Levado ao SAMEL, um serviço particular, o escritor foi
atendido com presteza, sendo preparado para a operação de colocação de pinos e
placas, que ligariam de volta os ossos de sua perna, o que só aconteceria cerca
de um mês depois.
Após a recuperação, no dia 02 de maio, Bacellar foi para a
Fundação Dr. Thomas, um órgão mantido pelo município de Manaus, onde ficou na
enfermaria.
A opção pela Fundação era simples: Bacellar morava em um
apartamento, onde teria que subir vários lances de escada. E, além disso,
precisaria de cuidados 24 horas por dia. Como ele optara – há muito tempo – por
viver sozinho, foi levado, sob protestos, ao Dr. Thomas.

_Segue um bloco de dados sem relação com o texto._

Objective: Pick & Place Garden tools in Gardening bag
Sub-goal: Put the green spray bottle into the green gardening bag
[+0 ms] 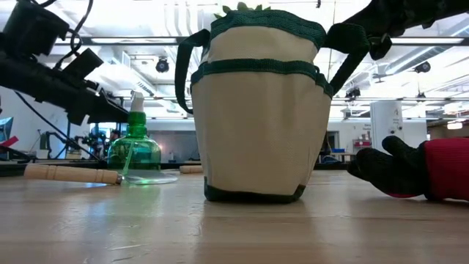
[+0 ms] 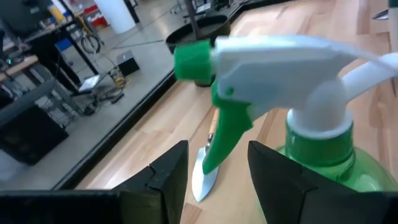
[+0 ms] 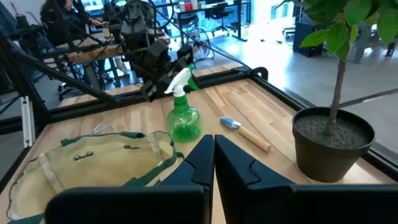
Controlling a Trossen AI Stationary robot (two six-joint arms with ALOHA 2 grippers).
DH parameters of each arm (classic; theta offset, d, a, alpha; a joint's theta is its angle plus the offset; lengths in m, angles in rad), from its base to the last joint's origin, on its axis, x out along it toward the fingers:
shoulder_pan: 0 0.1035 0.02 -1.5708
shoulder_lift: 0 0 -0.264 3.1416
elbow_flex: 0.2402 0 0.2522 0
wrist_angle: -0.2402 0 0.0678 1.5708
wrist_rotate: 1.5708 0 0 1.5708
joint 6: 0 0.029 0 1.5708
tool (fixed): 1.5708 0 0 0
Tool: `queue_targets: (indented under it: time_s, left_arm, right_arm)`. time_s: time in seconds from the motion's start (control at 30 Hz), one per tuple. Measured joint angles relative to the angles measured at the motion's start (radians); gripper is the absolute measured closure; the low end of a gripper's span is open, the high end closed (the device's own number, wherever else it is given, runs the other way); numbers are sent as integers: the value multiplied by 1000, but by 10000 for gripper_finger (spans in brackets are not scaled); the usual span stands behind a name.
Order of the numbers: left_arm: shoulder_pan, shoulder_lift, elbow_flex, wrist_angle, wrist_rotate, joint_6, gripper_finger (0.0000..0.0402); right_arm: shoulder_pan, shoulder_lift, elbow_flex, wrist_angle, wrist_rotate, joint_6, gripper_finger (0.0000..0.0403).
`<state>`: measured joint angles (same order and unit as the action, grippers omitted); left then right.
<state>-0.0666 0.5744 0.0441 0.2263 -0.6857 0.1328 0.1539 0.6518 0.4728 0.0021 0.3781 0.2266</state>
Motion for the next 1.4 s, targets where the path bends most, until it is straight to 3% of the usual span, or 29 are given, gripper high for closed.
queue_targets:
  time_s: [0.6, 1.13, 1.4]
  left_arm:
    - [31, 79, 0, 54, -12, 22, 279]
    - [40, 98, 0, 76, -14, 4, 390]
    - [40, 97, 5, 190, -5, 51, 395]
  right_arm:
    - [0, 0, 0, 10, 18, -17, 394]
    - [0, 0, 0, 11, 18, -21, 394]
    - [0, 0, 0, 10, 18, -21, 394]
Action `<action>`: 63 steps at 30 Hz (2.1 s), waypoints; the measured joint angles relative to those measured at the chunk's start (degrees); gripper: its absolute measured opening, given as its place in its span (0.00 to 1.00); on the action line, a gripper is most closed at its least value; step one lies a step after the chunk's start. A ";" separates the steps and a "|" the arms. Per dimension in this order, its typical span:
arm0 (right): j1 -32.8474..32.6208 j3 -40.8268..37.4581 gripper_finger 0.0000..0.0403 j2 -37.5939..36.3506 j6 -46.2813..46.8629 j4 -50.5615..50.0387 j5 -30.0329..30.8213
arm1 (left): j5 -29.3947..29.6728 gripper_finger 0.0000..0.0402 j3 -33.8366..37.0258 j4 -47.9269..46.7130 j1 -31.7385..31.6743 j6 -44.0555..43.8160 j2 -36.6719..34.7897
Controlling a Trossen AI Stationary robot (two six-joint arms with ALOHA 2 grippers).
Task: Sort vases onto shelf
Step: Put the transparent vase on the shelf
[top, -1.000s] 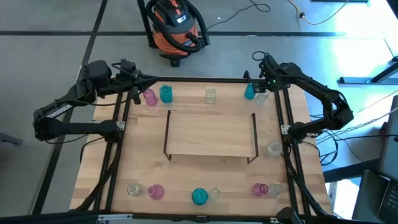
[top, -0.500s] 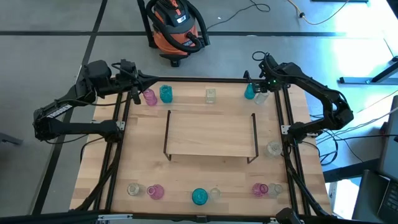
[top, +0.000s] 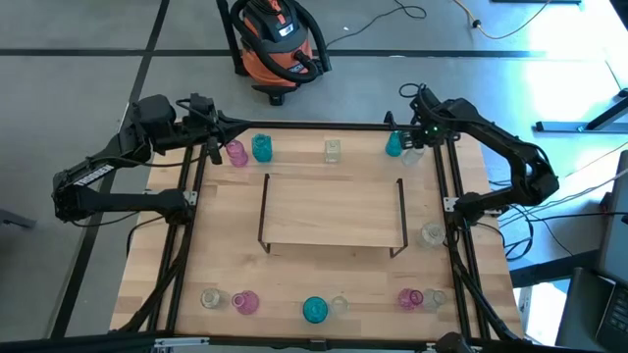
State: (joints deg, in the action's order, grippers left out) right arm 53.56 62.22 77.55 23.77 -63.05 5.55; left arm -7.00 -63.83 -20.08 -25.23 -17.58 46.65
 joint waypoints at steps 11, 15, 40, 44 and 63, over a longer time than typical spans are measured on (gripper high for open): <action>-5.34 7.75 0.30 -3.46 -0.20 -10.93 2.39 | 0.02 0.00 0.00 -0.04 0.00 0.20 0.29; -7.65 13.85 0.30 -3.50 -1.69 -15.54 2.39 | 0.02 0.00 0.00 0.02 0.02 0.20 0.50; -34.97 51.65 0.30 10.21 3.91 -27.06 2.36 | 0.04 0.00 0.00 0.57 0.02 -0.31 0.61; -39.39 54.84 0.30 13.63 3.97 -26.95 1.93 | 0.02 0.00 0.00 0.57 0.02 -1.10 0.59; -49.51 47.83 0.18 8.05 16.36 -26.87 1.51 | -0.73 0.00 0.00 0.46 0.00 -1.34 0.61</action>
State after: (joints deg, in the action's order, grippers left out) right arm 4.05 110.05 85.60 40.13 -89.91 7.07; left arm -7.73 -63.83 -19.62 -25.23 -18.92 47.27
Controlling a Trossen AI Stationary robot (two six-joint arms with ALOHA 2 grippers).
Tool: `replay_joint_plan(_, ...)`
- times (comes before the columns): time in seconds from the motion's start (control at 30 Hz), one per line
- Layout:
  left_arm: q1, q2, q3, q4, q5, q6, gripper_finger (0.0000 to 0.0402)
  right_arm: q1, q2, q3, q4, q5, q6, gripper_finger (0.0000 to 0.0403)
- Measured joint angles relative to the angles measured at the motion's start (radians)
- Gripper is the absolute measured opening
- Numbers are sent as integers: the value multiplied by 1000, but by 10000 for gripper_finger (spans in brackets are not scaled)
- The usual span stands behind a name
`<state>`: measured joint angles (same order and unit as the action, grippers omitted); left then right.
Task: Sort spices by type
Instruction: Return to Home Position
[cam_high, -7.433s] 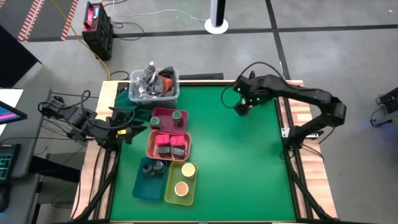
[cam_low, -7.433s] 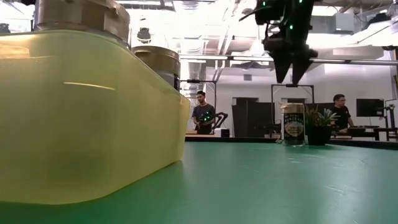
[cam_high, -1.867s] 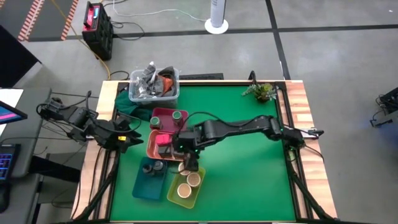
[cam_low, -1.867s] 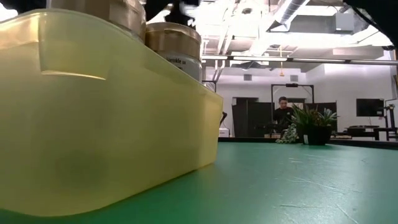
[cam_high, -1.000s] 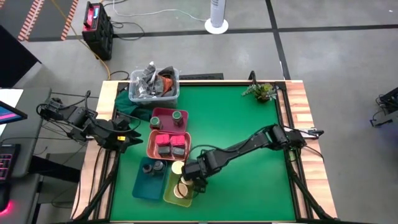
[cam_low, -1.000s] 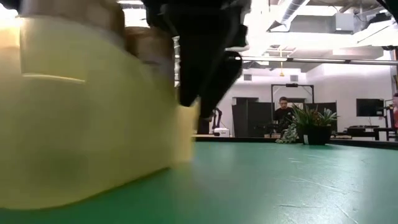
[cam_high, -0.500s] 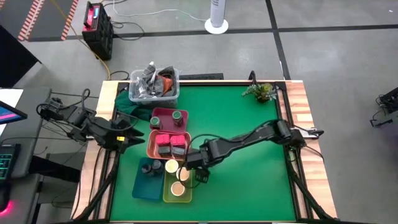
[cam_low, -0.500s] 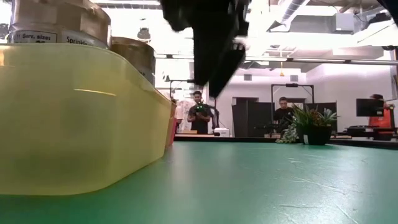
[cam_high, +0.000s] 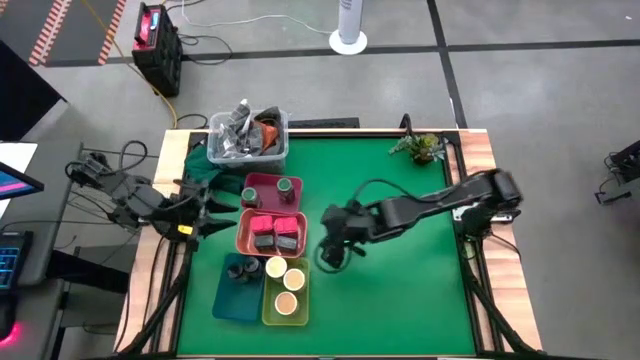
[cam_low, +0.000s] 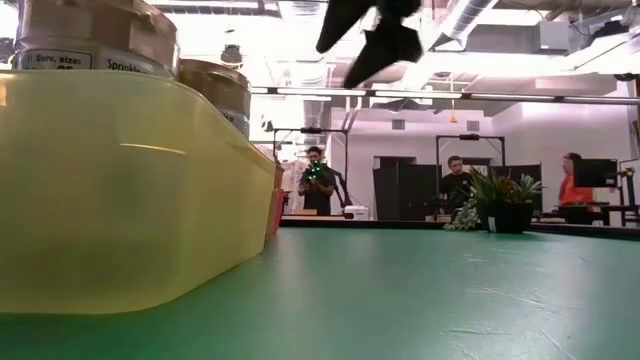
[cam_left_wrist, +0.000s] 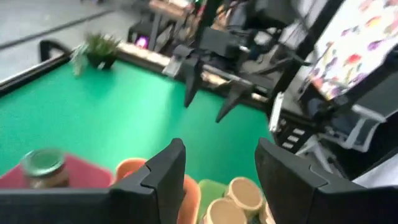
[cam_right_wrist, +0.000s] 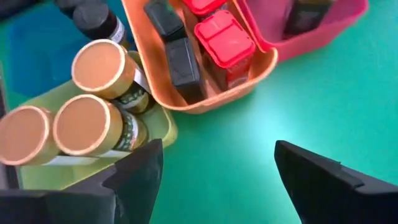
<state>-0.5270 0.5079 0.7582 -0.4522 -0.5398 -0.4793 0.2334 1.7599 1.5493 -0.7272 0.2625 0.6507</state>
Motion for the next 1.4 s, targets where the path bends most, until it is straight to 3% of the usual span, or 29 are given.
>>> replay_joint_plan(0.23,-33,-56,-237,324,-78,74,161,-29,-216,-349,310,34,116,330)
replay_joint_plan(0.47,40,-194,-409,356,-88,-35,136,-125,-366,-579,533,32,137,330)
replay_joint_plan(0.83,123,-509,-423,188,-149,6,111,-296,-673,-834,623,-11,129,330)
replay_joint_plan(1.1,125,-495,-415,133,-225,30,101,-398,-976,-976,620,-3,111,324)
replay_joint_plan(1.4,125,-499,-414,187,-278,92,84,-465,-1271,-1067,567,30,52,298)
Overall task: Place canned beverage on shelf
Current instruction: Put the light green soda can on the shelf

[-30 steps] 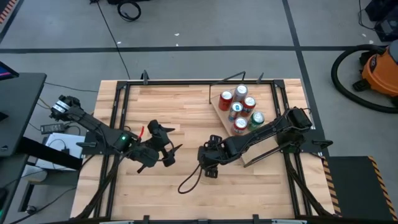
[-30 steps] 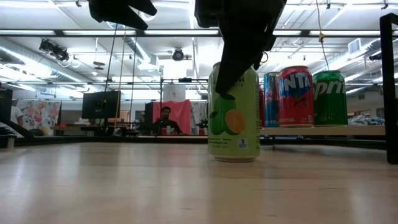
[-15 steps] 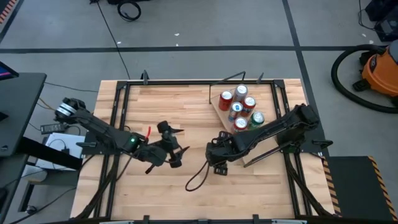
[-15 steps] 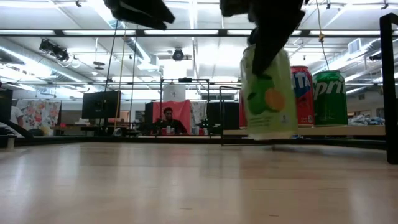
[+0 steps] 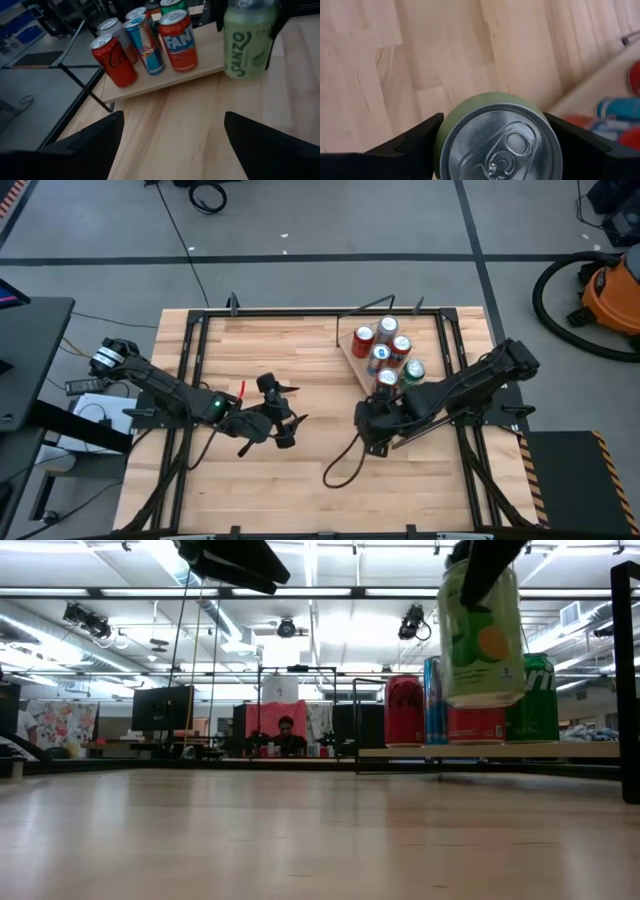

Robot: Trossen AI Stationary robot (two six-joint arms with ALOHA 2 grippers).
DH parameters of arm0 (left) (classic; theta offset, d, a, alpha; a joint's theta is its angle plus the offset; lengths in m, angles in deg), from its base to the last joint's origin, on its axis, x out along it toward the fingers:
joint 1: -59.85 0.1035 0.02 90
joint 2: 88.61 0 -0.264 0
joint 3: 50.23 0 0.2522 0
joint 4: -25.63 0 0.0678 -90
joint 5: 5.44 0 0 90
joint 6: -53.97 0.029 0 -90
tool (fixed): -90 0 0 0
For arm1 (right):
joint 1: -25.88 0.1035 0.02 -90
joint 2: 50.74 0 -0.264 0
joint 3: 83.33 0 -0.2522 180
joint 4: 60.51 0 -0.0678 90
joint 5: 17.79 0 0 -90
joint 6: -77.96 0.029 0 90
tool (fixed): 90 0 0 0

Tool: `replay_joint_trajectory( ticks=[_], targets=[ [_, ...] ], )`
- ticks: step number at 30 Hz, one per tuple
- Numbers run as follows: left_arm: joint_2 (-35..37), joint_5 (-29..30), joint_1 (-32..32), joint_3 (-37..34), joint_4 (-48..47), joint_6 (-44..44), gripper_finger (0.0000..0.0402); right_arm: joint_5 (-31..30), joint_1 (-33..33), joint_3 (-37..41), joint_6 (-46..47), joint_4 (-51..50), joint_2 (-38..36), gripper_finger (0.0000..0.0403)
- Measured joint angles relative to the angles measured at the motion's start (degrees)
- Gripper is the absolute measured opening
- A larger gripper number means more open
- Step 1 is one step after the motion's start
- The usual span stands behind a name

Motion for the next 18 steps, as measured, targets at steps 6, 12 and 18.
replay_joint_trajectory(
  ticks=[6, 12, 18],
  targets=[
    [0.02, 0.01, 0.03, 0.0, -0.01, 0.23, 0.0356, -1.08, 0.02, 7.88, 4.89, 1.12, -7.46, 0.032],
    [0.02, 0.04, 0.14, 0.0, -0.01, 0.34, 0.0356, -1.42, 0.25, 14.87, 9.22, 1.9, -13.73, 0.032],
    [0.02, 0.03, 0.14, 0.0, -0.01, 0.41, 0.0356, -2.24, 0.53, 20.48, 11.28, 2.38, -17.63, 0.032]
  ],
)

Em julho, quando, apesar de muito debilitado, já estava até
caminhando, com o auxílio de um andador, uma série de exames médicos colocou-o
sob a suspeita de tuberculose. Foi, então, levado ao Hospital de Doenças
Tropicais, onde o diagnóstico mudou radicalmente: câncer no pulmão, com
metástase para outros órgãos.
Mais alguns dias de volta à Fundação e Bacellar foi levado
ao CECON – especializado em oncologia, onde ficou por mais de um mês, tendo
retornado ao Dr. Thomas na segunda metade de agosto.
No dia 06 de setembro, sentindo muitas dores e apresentando
um quadro de convulsão, Bacellar foi levado de volta ao CECON, de onde saiu no
dia 09 de setembro, para ser velado em uma funerária particular. Deixara de
respirar pouco depois das13h00, exatamente 174 dias depois do início da agonia.
No dia 10, com a presença de uma pequena multidão de amigos, foi sepultado no mesmo jazigo
onde fora sepultada sua mãe, no cemitério São João Batista.
Este é o histórico da agonia, que se prolonga, agora, mesmo
com o poeta vivo apenas em nossa lembrança e eternizado em seus poemas. Agonia
motivada pela irresponsabilidade e inconsequência de uns poucos.
Alguns jornais impressos e alguns blogs, no dia 10 de
setembro, atribuíram a um secretário de estado uma declaração que o faz – ao secretário – parecer
mentiroso e lambanceiro. Para preservar a honra e a dignidade do tal secretário, vou relatar a verdade, tal como ela de fato aconteceu – e que pode
ser checada com gente da estatura moral de Ronaldo Bonfim, Tenório Telles, Jane
Cony e Elson Farias, entre tantos outros.
O secretário teria dito que “o governo do Amazonas tomou
todas as medidas necessárias para tentar reverter o quadro de saúde de Bacellar.”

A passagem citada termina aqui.